Я не мог знать объем околопредельных нагрузок и все время переступал границу допустимого. А как уберечься, если этого никто не знает? Даже в научных журналах я нашел лишь самые общие рассуждения. Практическая ценность их была равна нулю, как и консультации у ведущих спортивных специалистов.

Спутник экстремальных нагрузок – физическое перенапряжение. К этому я был готов и на это шел сознательно. О том, что экстремальные нагрузки сверхактивно воздействуют и на нервную систему, я узнал потом.

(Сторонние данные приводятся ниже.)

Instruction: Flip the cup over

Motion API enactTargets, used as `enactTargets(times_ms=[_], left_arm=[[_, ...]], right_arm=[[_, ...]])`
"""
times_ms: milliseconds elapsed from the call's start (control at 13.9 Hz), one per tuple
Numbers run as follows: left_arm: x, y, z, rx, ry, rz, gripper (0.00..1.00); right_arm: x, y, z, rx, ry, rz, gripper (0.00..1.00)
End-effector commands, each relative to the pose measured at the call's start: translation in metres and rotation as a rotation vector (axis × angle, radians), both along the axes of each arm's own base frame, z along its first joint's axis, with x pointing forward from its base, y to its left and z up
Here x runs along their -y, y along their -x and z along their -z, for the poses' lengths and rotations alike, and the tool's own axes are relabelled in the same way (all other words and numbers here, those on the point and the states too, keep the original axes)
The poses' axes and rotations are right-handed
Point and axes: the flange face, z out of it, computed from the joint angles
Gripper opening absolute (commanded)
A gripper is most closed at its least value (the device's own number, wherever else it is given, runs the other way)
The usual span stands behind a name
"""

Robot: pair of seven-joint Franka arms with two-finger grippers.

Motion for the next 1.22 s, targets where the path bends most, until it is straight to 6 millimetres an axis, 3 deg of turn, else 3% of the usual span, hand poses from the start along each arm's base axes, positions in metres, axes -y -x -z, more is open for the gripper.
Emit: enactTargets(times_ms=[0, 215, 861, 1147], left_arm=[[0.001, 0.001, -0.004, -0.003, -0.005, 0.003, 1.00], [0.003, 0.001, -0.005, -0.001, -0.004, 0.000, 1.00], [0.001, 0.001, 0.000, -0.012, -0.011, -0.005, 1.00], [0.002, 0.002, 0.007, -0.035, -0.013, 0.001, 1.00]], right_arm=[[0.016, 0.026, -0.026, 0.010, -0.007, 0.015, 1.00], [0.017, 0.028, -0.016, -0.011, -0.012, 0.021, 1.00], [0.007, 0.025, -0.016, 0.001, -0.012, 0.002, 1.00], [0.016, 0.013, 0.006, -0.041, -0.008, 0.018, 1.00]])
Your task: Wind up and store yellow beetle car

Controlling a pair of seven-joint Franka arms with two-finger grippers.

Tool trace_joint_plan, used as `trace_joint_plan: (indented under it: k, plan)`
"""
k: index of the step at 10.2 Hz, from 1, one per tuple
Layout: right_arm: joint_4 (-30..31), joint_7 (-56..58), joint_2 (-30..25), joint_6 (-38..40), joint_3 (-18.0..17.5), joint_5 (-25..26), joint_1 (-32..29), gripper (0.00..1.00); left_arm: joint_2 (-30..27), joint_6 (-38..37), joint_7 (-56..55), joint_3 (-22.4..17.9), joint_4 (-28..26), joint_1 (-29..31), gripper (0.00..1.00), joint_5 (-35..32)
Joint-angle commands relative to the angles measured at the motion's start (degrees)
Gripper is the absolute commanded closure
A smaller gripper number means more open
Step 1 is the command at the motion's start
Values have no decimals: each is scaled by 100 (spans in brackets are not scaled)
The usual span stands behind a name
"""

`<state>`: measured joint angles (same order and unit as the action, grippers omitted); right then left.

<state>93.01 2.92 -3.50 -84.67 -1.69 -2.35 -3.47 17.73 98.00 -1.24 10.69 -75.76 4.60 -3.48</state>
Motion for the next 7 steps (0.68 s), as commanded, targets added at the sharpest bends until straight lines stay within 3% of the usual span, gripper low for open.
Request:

Знакомство с научной литературой убедило, что ей недостает фактов. Возможно, не подоспело время. Возможно, опыт ставить не решались. Прежде всего, это означало опыт на человеке. И опыт суровый, если не сказать больше. Впрочем, в риске ли дело? К тому же объем подобного эксперимента для одного подопытного чрезмерен – вскоре я тоже в этом убедился. Да и имел ли кто право на такой опыт?

Опыт на самом себе – других путей исследования положительного эффекта комплекса экстремальных факторов пока не существовало. И я погрузился в испытания экстремальных тренировок…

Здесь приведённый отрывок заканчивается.